_Task requirements:_ Every line below should be repeated exactly as written.

· · · · ·

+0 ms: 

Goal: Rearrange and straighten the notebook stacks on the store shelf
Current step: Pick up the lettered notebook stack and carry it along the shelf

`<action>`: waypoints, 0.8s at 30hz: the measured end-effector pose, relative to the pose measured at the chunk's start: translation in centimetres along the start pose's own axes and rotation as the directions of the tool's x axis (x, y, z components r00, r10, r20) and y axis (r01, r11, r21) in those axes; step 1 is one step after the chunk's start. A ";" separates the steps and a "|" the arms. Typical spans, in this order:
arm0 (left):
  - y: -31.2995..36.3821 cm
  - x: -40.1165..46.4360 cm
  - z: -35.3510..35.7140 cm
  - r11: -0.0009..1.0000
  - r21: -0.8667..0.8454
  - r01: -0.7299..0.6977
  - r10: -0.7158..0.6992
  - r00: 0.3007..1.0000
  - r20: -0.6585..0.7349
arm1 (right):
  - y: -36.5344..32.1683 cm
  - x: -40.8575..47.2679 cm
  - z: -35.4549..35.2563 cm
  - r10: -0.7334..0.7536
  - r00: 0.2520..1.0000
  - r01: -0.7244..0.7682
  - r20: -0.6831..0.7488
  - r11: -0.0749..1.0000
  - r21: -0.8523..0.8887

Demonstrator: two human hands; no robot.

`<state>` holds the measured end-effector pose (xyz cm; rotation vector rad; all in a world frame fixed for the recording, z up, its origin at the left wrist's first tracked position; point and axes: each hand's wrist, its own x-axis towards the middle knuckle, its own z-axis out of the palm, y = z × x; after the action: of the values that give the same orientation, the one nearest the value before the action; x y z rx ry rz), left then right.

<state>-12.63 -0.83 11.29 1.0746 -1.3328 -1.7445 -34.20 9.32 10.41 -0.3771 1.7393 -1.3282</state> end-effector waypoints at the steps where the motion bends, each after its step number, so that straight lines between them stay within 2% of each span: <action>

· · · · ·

_Solution to this task:_
+0 ms: 

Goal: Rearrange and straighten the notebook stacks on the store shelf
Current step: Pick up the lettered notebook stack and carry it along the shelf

`<action>`: waypoints, 0.8s at 30hz: the measured end-effector pose, relative to the pose measured at the chunk's start: translation in centimetres along the start pose's own axes and rotation as the directions of the tool's x axis (x, y, z components r00, r10, r20) and y axis (r01, r11, r21) in those axes; step 1 is one step after the chunk's start. A ";" separates the steps and a "|" the arms. Typical spans, in this order:
arm0 (left):
  - y: -31.2995..36.3821 cm
  - x: -40.1165..46.4360 cm
  - z: -35.3510..35.7140 cm
  - r11: -0.0009..1.0000
  - r21: -0.8667..0.8454
  - r01: -0.7299..0.6977
  - r10: -0.7158..0.6992
  - r00: 0.3007..1.0000
  - r20: -0.6585..0.7349
arm1 (right):
  - y: -36.5344..32.1683 cm
  - x: -40.8575..47.2679 cm
  - z: -35.4549..35.2563 cm
  - r10: -0.7334..0.7536
  - r00: 0.2520..1.0000
  - r01: -0.7244..0.7682
  - r20: -0.6831..0.7488
  - r11: -0.0749..1.0000
  - r21: -0.8523..0.8887

Demonstrator: two human hands; no robot.

`<state>` holds the measured end-effector pose (xyz cm; rotation vector rad; all in a world frame fixed for the recording, z up, its origin at the left wrist's first tracked position; point and axes: each hand's wrist, its own x-axis towards the middle knuckle, its own z-axis out of the palm, y = z × x; after the action: of the values that give the same orientation, the one nearest the value before the action; x y z rx ry rz), left then right.

<state>-12.63 -0.83 11.29 1.0746 -1.3328 -1.7445 -34.20 9.32 10.41 -0.3771 1.7393 -1.3282</state> end-effector waypoints at the steps where the motion bends, each after its step number, so that straight lines between them stay within 2% of each span: <action>

No more work is needed for this exercise.